Die Bedeutung des Halbmonds für die militärische Emblematik des Osmanischen Reiches blieb auch nach der Europäisierung der Armee im 19. Jahrhundert erhalten. Zahlreiche Auszeichnungen zeigten Halbmond und Stern. Seit 1793 war außerdem eine „Nationalflagge“ in Gebrauch, die schon das heutige Muster – rotes Tuch, darauf ein weißer Halbmond und ein weißer Stern – zeigte; 1844 wurde der vielstrahlige Stern durch ein Pentagramm ersetzt.

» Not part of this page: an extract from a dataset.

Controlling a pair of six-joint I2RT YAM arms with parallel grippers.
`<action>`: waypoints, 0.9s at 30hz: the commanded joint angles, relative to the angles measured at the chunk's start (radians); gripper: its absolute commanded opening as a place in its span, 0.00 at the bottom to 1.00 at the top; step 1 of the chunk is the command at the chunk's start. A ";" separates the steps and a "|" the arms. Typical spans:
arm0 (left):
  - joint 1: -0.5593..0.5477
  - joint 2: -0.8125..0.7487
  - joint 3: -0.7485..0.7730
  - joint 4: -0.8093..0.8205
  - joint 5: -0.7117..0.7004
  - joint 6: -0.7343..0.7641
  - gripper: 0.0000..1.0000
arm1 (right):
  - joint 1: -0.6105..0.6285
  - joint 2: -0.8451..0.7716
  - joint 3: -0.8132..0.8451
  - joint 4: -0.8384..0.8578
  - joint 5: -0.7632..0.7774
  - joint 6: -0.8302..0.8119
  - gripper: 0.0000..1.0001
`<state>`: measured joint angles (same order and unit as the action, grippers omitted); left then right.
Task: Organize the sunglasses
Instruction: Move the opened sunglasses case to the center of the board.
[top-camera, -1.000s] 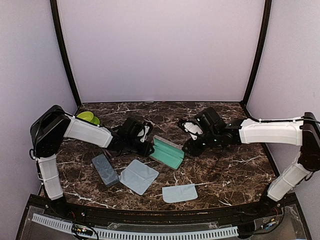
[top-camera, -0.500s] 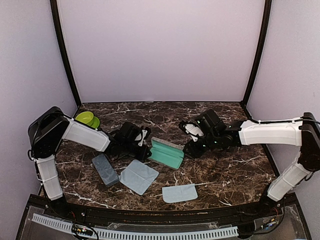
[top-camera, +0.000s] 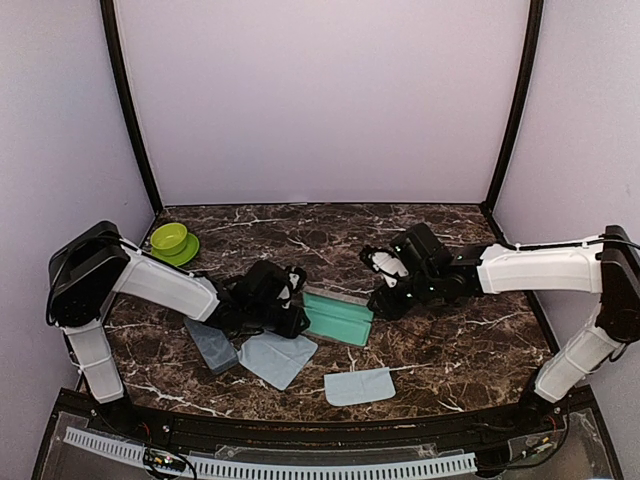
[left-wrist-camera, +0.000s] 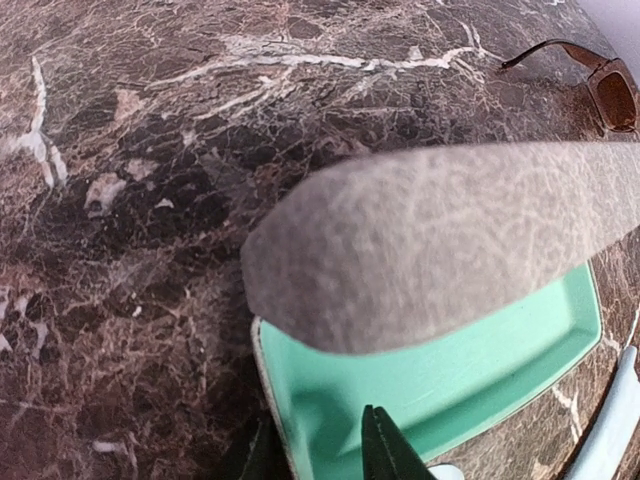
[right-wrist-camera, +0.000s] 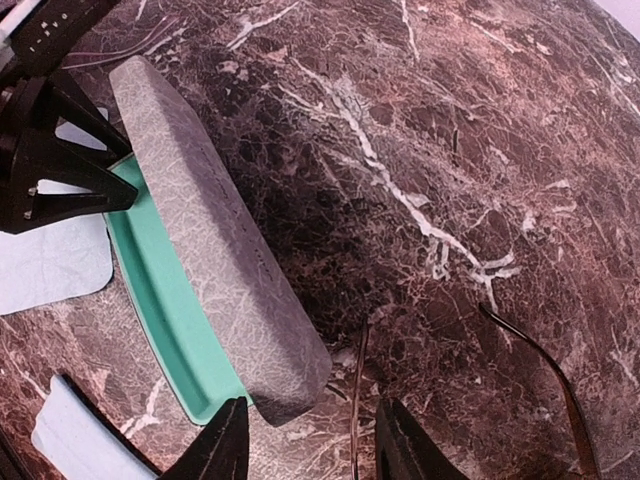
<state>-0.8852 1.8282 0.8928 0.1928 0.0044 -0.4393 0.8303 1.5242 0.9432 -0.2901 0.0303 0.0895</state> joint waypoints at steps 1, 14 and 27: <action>-0.027 -0.033 -0.031 -0.023 -0.019 -0.068 0.34 | -0.006 -0.034 -0.033 0.026 0.014 0.036 0.43; -0.051 -0.100 -0.093 -0.006 -0.036 -0.078 0.39 | -0.003 -0.159 -0.139 0.016 -0.005 0.137 0.42; -0.055 -0.293 -0.243 0.108 0.038 0.018 0.67 | 0.131 -0.207 -0.297 0.070 -0.087 0.236 0.42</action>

Aufgrund der langen Überlieferung und allgemeinen Anerkennung kann es nicht überraschen, daß man bei Gründung des modernen türkischen Staates die alten Symbole beibehielt; die offizielle Festlegung als Hoheitszeichen erfolgte bezeichnender Weise erst 1936.

 

Auch viele der ehemals zum Osmanischen Reich gehörenden Länder, die nach dem Ende des Ersten Weltkriegs ihre Unabhängigkeit erlangten, führten Flaggen mit Halbmond und Stern ein (Ägypten weißer Halbmond mit drei Sternen in grün; Cyrenaika, weißer Halbmond mit Stern auf Schwarz; Libyen weißer Halbmond mit Stern auf dem Mittelstreifen einer rot-schwarz-grün gestreiften Fahne; Tunesien roter Halbmond mit Stern auf weißem Kreis auf rotem Grund), und sogar außerhalb des früheren türkischen Herrschaftsbereichs (Malediven ein rotes Tuch mit aufgelegtem grünem Rechteck, darauf ein weißer Halbmond, zum Mast ein schmaler schräglinks schwarz und weiß gestreiftes Band) entstanden bis in die Zeit nach dem Zweiten Weltkrieg neue Staaten, die sich mit diesem Emblem zu ihrer muslimischen Identität bekannten (Algerien eine grün-weiße Flagge, aufgelegt roter Halbmond mit Stern; Pakistan ein ¼ zu ¾ weiß und grün geteiltes Tuch, im grünen Feld weißer Halbmond und Stern; Malaysia ein elffach rot-weiß gestreiftes Tuch, im Obereck zum Mast ein blaues Feld, darauf in Gold Halbmond und Sonne).

 

Ende der sechziger Jahre schien der Halbmond dann allerdings seine Bedeutung als politisches Symbol zu verlieren. Das erklärte sich vor allem durch den Aufstieg des arabischen Nationalismus zur neuen Leitideologie im Nahen Osten. Mittlerweile hat allerdings auch der Panarabismus an Anziehungskraft eingebüßt, und mit der islamischen Renaissance und dem Zerfall der Sowjetunion ist der Halbmond unter die besonders stark verbreiteten politischen Zeichen zurückgekehrt. Das erklärt hinreichend, warum sowohl in islamisch geprägten Parteien und Bewegungen als auch in einer ganzen Reihe von Staaten mit muslimischer Bevölkerung, die aus ehemaligen Sowjetrepubliken entstanden, auf den Halbmond als Symbol ihrer religiösen und kulturellen Traditionen zurückgegriffen wurde.

 

Parallel zu dieser Entwicklung ist in der Türkei ein Wiederbelebung der osmanischen Tradition zu beobachten, die den sowieso schon ausgeprägten Flaggenstolz weiter verstärkt. In nationalistischen Gruppen wie der Milliyetçi Hareket Partisi (MHP) – der „Partei der nationalistischen Bewegung“ greift man sogar auf die Kriegsflagge des alten Imperiums mit drei weißen Halbmonden auf rotem Feld zurück. Aber im Zweifel läßt sich die regierende Adalet ve Kalkınma Partisi (AKP) – die „Partei für Gerechtigkeit und Aufschwung“ von niemandem übertreffen, wenn es darum geht, Flaggenmeere zu organisieren.